Exercise goal:
From the entries below, write out exactly the lines between the line holding "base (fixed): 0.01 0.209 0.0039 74" and the line holding "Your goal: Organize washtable", inclusive, excluding any pictures.
───── Records supplied
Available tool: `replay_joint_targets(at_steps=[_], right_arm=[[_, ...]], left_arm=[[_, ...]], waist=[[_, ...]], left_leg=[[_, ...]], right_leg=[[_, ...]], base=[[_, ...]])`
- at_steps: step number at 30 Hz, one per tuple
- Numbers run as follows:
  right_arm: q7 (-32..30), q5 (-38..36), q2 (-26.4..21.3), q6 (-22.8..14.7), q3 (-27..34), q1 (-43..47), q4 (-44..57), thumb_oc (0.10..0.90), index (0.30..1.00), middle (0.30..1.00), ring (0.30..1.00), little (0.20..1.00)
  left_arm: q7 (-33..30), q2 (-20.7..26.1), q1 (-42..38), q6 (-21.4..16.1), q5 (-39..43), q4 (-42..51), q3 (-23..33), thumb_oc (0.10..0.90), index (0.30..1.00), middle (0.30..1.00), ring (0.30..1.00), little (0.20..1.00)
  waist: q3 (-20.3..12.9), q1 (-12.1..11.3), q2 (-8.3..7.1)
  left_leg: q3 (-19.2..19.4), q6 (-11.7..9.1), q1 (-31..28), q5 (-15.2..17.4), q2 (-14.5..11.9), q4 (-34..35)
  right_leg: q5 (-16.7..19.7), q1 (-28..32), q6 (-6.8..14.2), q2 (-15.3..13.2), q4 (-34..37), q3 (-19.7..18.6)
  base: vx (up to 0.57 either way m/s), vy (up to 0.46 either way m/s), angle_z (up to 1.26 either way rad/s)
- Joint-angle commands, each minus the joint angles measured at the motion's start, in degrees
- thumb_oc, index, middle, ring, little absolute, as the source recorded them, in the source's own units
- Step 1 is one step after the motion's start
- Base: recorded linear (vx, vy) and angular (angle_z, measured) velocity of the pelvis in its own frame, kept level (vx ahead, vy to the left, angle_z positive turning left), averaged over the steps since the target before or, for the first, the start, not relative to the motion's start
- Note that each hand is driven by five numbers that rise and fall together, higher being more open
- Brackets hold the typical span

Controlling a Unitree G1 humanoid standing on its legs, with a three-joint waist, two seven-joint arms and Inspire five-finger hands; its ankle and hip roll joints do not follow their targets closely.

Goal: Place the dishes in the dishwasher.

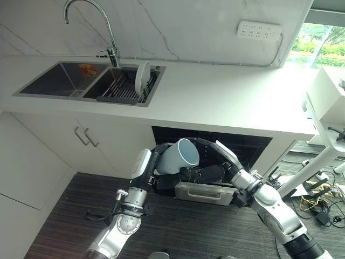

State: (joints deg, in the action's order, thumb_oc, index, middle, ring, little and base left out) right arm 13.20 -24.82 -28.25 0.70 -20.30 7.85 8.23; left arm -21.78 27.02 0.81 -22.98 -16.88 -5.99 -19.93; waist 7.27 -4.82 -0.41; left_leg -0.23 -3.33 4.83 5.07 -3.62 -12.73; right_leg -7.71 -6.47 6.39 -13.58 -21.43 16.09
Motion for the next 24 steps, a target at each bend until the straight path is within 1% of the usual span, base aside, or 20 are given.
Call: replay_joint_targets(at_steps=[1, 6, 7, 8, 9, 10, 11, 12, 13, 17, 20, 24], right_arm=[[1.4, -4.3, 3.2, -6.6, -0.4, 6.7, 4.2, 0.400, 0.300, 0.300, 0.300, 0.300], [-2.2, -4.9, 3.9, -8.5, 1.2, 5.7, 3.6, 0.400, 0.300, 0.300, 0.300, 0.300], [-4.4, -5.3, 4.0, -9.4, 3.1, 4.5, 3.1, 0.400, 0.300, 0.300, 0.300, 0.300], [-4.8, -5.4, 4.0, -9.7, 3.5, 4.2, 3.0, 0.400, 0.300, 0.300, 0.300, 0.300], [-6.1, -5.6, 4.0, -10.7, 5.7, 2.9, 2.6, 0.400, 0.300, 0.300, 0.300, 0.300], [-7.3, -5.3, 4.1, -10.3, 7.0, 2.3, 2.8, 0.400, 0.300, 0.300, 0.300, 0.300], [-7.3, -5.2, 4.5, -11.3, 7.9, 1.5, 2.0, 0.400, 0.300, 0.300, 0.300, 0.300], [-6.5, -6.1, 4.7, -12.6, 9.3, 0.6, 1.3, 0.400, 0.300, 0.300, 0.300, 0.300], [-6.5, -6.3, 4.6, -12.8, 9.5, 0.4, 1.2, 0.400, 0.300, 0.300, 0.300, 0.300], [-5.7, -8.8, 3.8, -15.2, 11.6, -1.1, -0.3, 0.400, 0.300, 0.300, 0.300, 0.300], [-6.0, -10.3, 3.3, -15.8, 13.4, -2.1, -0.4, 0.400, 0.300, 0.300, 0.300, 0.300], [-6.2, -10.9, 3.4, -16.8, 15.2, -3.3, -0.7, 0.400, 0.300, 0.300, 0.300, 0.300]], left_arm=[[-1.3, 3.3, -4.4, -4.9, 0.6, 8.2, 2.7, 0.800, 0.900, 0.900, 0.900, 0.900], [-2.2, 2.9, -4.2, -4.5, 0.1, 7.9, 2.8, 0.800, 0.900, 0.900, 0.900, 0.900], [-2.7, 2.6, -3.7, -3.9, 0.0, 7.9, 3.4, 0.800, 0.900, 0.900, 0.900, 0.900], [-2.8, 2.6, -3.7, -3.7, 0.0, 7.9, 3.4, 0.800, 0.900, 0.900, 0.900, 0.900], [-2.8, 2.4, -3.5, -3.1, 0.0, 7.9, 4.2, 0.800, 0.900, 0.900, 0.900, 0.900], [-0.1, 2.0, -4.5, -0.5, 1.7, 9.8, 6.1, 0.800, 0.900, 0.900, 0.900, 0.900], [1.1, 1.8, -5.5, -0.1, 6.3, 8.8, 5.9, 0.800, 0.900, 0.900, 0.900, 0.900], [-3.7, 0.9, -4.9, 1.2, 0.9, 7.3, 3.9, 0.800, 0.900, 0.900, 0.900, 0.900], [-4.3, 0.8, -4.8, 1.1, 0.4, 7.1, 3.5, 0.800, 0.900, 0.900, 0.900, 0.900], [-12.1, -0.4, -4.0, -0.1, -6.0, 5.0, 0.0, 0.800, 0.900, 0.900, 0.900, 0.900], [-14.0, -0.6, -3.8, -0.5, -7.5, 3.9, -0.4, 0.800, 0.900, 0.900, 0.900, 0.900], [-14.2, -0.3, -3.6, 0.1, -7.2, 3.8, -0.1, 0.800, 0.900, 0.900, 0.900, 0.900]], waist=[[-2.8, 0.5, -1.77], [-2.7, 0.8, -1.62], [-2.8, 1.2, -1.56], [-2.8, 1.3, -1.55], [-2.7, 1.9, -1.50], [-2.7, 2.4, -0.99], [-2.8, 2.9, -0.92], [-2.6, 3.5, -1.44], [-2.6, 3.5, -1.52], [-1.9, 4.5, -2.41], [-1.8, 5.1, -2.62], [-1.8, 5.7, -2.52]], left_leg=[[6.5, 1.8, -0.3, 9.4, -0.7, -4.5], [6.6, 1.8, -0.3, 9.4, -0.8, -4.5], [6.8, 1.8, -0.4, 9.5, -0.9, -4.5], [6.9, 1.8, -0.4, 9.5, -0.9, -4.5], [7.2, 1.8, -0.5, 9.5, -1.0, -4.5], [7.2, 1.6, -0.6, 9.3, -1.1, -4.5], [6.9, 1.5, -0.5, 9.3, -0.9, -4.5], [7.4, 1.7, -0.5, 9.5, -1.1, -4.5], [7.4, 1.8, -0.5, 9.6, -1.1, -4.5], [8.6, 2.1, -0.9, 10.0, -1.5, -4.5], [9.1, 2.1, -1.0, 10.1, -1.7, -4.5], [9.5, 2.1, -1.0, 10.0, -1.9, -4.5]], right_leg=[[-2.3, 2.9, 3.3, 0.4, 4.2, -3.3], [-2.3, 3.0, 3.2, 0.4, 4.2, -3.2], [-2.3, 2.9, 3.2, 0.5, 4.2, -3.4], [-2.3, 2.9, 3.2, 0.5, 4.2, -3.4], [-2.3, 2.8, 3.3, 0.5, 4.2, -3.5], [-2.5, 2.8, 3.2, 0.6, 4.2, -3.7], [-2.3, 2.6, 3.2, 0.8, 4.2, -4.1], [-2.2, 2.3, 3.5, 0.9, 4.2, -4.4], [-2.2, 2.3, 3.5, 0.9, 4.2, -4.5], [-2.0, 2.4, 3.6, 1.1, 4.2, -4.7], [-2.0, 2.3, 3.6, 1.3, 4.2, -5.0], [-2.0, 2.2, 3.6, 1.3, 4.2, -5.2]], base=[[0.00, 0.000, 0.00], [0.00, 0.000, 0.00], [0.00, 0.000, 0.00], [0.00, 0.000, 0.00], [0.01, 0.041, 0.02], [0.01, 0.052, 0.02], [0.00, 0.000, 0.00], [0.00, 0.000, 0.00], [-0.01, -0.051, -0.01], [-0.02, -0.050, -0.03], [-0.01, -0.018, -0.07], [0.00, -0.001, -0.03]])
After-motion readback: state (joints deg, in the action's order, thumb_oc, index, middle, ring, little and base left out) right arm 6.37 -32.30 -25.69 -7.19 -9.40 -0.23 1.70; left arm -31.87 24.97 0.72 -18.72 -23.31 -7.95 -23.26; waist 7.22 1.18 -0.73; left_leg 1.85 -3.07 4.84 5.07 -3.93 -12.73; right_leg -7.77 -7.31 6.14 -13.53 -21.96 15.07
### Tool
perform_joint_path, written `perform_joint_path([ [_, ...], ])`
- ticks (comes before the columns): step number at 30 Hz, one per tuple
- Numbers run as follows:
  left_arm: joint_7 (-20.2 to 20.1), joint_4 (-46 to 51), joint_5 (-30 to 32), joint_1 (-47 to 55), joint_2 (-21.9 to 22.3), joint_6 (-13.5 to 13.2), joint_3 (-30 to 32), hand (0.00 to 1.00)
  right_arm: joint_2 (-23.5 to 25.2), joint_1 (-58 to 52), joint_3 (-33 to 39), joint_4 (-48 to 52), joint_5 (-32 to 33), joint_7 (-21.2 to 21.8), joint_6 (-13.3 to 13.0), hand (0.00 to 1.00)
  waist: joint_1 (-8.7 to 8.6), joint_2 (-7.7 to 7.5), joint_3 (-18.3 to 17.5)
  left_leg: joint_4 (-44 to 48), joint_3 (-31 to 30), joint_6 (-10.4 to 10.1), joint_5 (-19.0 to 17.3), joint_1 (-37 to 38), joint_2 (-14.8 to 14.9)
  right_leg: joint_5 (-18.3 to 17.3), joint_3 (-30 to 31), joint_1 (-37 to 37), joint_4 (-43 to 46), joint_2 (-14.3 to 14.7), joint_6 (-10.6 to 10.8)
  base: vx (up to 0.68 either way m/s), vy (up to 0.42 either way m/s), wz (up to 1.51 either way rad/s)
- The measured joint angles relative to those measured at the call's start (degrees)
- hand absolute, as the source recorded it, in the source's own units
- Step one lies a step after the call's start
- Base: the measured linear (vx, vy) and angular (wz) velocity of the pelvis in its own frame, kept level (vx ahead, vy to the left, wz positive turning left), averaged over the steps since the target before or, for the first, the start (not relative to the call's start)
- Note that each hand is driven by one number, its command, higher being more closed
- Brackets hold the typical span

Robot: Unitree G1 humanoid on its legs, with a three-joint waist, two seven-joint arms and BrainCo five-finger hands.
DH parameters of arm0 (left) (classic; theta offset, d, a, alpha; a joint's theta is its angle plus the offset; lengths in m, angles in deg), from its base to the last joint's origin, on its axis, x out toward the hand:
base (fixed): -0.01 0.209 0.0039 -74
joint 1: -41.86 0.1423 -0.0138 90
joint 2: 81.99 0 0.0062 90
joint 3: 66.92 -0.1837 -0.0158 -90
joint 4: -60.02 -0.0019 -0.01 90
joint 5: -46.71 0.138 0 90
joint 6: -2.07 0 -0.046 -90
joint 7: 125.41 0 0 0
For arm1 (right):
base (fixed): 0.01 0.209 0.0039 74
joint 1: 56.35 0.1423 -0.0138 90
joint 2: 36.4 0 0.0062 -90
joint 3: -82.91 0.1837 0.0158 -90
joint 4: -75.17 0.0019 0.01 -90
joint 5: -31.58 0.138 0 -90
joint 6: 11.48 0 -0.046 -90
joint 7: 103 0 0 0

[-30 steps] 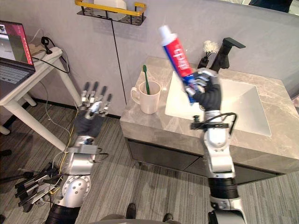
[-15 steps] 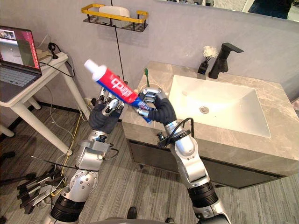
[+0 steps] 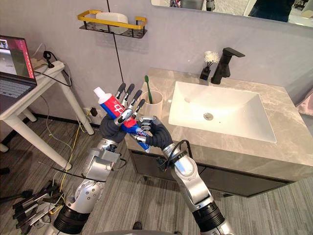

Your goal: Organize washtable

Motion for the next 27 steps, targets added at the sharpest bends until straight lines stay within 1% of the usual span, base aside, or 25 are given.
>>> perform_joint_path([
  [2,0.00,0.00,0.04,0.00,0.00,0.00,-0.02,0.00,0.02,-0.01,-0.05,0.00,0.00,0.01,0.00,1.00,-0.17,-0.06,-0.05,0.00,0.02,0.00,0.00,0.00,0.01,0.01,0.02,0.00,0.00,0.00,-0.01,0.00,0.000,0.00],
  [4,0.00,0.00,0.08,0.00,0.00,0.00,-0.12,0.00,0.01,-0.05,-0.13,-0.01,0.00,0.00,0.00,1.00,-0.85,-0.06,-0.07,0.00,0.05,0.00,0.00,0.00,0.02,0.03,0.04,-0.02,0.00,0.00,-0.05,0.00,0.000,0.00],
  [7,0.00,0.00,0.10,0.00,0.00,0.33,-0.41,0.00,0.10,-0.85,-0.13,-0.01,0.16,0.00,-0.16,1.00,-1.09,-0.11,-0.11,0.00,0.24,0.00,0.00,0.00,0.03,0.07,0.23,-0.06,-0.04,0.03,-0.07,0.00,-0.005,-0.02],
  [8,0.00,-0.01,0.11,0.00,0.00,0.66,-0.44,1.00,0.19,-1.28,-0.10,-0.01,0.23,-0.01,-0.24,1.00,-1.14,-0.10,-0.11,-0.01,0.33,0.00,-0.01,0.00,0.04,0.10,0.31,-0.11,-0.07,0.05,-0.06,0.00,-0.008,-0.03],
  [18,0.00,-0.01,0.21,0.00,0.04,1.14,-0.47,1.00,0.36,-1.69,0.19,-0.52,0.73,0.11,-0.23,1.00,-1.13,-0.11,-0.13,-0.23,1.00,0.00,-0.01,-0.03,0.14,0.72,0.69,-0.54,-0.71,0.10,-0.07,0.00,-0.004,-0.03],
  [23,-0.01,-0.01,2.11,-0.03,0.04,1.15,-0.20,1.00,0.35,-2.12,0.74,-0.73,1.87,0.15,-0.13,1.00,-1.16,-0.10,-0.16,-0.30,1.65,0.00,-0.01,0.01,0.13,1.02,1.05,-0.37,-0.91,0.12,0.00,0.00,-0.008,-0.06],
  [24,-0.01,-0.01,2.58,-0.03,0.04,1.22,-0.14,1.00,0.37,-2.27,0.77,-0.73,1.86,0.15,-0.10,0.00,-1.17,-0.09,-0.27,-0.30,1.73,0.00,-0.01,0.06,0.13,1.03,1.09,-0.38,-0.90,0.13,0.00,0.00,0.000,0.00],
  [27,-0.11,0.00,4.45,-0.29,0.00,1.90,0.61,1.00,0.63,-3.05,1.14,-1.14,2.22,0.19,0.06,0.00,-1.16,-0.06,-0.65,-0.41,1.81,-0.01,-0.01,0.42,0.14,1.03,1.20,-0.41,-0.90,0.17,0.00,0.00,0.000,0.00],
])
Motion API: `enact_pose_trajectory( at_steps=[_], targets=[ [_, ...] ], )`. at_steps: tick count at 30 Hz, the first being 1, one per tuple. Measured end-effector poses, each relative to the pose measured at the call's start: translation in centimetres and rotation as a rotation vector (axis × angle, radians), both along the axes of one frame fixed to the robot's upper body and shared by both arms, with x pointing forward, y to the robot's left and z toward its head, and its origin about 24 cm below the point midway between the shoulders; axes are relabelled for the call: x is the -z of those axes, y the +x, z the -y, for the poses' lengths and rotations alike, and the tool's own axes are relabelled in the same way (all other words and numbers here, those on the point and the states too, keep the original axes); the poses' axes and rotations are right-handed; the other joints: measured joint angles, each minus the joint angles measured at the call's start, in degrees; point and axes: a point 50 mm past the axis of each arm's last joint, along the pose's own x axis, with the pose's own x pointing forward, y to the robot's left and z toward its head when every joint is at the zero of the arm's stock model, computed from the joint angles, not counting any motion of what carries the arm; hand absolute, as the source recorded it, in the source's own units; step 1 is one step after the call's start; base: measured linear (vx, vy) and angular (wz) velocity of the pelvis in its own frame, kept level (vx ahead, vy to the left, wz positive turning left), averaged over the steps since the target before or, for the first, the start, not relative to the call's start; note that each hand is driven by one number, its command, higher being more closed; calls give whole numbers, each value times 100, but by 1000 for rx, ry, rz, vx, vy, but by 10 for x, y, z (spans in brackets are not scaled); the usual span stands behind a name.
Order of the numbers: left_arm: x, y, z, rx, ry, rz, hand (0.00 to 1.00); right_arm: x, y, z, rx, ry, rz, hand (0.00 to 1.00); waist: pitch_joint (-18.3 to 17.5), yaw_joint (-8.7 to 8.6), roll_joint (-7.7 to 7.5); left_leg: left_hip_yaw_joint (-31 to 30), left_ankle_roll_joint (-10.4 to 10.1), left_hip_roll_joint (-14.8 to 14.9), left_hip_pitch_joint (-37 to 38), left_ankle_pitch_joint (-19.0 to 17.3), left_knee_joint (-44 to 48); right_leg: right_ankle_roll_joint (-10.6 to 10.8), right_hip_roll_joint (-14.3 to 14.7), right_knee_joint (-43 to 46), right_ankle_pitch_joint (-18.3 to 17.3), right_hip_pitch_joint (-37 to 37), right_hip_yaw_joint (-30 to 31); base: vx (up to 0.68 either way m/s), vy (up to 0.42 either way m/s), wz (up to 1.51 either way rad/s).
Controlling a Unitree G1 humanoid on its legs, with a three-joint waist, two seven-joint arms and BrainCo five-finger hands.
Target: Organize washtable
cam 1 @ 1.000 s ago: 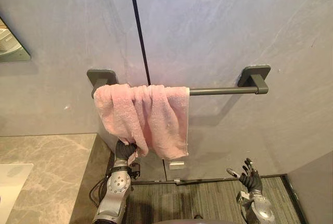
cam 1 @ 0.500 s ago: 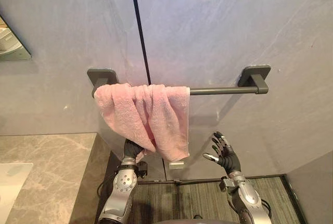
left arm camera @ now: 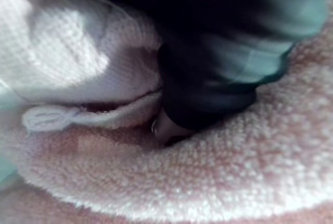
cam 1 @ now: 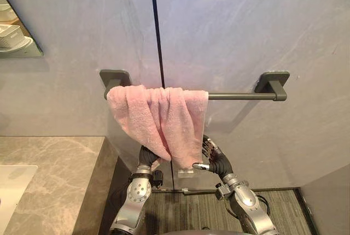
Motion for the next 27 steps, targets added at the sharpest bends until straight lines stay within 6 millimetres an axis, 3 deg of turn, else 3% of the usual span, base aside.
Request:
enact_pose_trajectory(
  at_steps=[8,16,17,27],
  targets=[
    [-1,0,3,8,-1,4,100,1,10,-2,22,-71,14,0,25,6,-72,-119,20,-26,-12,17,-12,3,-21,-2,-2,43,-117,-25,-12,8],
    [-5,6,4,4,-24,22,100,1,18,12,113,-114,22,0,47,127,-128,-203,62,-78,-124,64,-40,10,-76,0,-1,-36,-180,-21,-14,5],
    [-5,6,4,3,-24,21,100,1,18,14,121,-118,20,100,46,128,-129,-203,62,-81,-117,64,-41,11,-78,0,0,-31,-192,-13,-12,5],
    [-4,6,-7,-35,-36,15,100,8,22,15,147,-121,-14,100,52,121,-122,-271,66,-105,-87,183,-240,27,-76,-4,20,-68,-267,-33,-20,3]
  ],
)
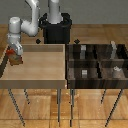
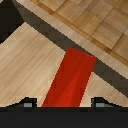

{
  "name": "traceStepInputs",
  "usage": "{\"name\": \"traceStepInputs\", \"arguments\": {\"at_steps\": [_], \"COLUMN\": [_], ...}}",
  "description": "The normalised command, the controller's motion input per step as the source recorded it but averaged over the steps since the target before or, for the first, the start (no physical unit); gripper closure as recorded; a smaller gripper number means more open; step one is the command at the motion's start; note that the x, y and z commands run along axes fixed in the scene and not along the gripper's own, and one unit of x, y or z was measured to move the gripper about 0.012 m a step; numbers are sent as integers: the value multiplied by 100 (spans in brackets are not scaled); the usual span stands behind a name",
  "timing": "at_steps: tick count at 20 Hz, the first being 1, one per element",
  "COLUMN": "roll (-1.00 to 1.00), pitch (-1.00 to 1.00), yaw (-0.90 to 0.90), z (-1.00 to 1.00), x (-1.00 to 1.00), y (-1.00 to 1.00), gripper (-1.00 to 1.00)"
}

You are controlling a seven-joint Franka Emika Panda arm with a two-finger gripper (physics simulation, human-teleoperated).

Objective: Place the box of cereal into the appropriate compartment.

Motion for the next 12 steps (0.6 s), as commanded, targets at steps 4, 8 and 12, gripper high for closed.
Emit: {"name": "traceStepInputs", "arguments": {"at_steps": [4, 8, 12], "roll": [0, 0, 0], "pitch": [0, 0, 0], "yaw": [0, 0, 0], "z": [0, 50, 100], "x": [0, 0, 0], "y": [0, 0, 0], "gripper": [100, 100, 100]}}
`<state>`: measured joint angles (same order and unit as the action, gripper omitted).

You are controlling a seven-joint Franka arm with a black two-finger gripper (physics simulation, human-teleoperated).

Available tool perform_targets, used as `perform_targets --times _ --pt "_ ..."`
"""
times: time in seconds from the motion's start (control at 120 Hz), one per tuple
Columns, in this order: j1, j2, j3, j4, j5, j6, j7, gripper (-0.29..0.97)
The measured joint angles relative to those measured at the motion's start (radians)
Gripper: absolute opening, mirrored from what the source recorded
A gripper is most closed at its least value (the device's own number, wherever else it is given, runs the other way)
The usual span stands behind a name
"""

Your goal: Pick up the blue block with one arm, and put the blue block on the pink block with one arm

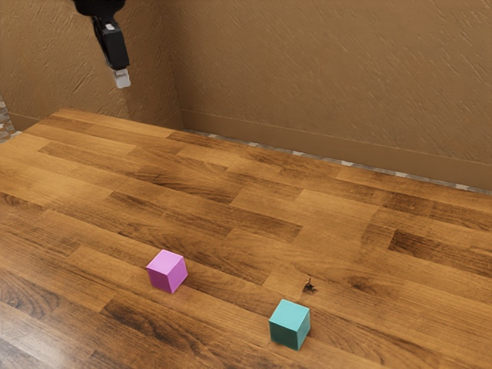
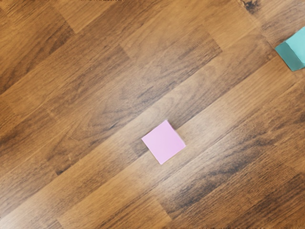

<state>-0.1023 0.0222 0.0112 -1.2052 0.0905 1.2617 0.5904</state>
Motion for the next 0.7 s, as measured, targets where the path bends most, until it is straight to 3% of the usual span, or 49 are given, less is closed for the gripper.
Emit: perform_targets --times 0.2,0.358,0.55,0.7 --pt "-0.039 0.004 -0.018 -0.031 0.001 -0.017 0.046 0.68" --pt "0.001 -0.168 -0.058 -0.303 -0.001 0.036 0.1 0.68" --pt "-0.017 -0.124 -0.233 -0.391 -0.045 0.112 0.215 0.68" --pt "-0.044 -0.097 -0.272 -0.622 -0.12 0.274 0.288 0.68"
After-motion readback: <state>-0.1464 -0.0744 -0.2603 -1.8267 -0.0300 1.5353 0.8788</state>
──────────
Response area:
base (fixed): 0.01 0.209 0.0039 74
joint 1: 56.35 0.1423 -0.0138 90
joint 2: 36.4 0 0.0062 -90
joint 3: -82.91 0.1837 0.0158 -90
joint 4: -75.17 0.0019 0.01 -90
joint 5: -31.58 0.138 0 -90
joint 6: 11.48 0 -0.046 -90
joint 7: 103 0 0 0

[-30 steps] 
[-15 steps] 
[+0 steps] 

Your goal: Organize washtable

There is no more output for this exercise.